◆ TASK INSTRUCTIONS
Drop the images, then output the listing exactly.
-------------------------
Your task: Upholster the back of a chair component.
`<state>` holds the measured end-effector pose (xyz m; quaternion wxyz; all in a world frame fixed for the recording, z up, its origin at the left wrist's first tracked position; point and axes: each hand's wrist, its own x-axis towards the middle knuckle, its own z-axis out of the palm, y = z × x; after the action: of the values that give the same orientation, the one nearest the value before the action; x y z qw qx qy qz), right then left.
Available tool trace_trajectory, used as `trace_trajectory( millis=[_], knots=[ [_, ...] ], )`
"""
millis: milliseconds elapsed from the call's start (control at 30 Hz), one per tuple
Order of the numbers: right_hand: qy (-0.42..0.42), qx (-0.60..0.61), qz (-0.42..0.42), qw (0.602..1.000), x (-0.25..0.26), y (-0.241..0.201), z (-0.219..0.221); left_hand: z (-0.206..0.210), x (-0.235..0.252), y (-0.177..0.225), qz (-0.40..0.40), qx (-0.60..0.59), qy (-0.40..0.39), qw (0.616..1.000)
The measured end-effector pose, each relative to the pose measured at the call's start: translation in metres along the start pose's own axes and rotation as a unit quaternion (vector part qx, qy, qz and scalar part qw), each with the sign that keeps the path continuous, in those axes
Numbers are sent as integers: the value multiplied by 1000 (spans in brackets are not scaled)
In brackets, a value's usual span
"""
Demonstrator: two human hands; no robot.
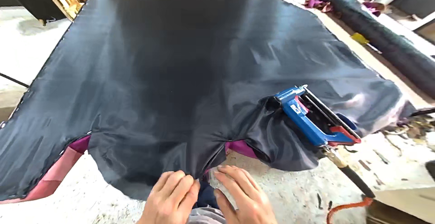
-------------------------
◆ THE ANSWER
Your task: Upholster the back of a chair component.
`<state>` holds the measured end-effector pose (xyz m; quaternion wxyz; all in a world frame fixed for the recording, z up, its origin at the left wrist's first tracked position; point and axes: each hand's wrist, its own x-axis towards the middle knuckle, its own z-axis out of the palm, y = z × x; after the action: of the values that give the same orientation, the one nearest the value before the action; x y z qw qx qy qz), right then left.
Available tool trace_trajectory, used as `trace_trajectory( millis=[_], knots=[ [_, ...] ], )`
"""
millis: milliseconds elapsed from the call's start (control at 30 Hz), one per tuple
Order of the numbers: right_hand: qy (-0.42..0.42), qx (-0.60..0.61), qz (-0.42..0.42), qw (0.602..1.000), x (-0.25..0.26), y (-0.241..0.201), z (-0.219..0.221); left_hand: z (-0.206..0.210), x (-0.235..0.252), y (-0.177..0.225), qz (-0.40..0.40), qx (-0.60..0.59), qy (-0.40..0.39), qw (0.616..1.000)
The measured end-effector pose, each relative to the pose measured at the call's start: translation in metres along the start pose's own axes and rotation as a unit quaternion (vector part qx, qy, qz and scalar part qw), each with the sign that keeps the path continuous, in those axes
Numbers are sent as integers: the value multiplied by 1000 (spans in brackets are not scaled)
In brackets, a value's usual span
"""
Demonstrator: two human hands; no robot.

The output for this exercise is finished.